With the study, the researchers showed that microRNAs could sometimes directly control a protein's function, not just whether or not the cell makes the protein, as has been believed.
The study, in which cells from CML patients in blast crisis were used, suggests that certain progenitor white blood cells are kept from maturing when levels of one microRNA, called miR-328, fall abnormally low.
Then immature white cells build up in the blood and bone marrow, a telltale sign that the patient has entered the therapy-resistant blast-crisis phase.
"If verified, our study suggests that altering microRNA levels might represent a potentially new therapeutic strategy for CML patients who do not benefit from effective targeted agents such as imatinib (Gleevec) and dasatinib (Sprycel)," said Perrotti.

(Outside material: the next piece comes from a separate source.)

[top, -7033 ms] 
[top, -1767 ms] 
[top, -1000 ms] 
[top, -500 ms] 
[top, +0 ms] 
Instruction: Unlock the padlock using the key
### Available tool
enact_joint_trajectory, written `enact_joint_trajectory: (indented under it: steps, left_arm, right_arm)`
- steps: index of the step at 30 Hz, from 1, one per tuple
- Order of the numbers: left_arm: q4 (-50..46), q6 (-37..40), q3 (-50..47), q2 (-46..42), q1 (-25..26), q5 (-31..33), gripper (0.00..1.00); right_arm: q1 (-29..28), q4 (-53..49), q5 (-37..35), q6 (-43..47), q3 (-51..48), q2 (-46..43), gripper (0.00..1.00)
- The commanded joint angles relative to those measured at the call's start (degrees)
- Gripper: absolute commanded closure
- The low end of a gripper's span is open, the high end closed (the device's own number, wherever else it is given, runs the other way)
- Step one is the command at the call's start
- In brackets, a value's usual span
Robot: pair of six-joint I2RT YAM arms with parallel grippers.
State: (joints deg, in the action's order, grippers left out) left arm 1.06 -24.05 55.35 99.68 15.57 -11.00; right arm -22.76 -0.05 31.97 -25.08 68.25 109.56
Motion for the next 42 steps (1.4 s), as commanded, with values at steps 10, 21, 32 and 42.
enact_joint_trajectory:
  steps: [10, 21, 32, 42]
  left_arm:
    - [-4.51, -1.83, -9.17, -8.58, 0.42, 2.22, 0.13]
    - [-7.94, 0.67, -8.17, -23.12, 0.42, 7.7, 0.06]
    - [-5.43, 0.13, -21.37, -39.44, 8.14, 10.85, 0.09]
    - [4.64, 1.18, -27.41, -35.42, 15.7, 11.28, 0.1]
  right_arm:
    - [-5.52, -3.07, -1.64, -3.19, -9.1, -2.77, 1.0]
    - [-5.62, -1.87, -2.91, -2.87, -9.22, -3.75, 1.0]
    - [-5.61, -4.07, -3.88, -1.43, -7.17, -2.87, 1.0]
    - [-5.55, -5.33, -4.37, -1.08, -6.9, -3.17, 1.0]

"The findings also reveal a new function for microRNAs, which should further our understanding of their role in cancer development and progression, and in normal cells," Perrotti added.
This study shows that the microRNA molecules sometimes bind directly with proteins themselves and affect their function.
In this case, a microRNA called miR-328 binds with a protein that, in blast phase CML, prevents immature blood cells from maturing.
"These findings are important because they help us understand the biology of blast-crisis CML, and they may help unravel novel pathways responsible for the initiation and progression of leukaemia generally," Perrotti said.
The findings were presented at the 2007 annual meeting of the American Society of Haematology.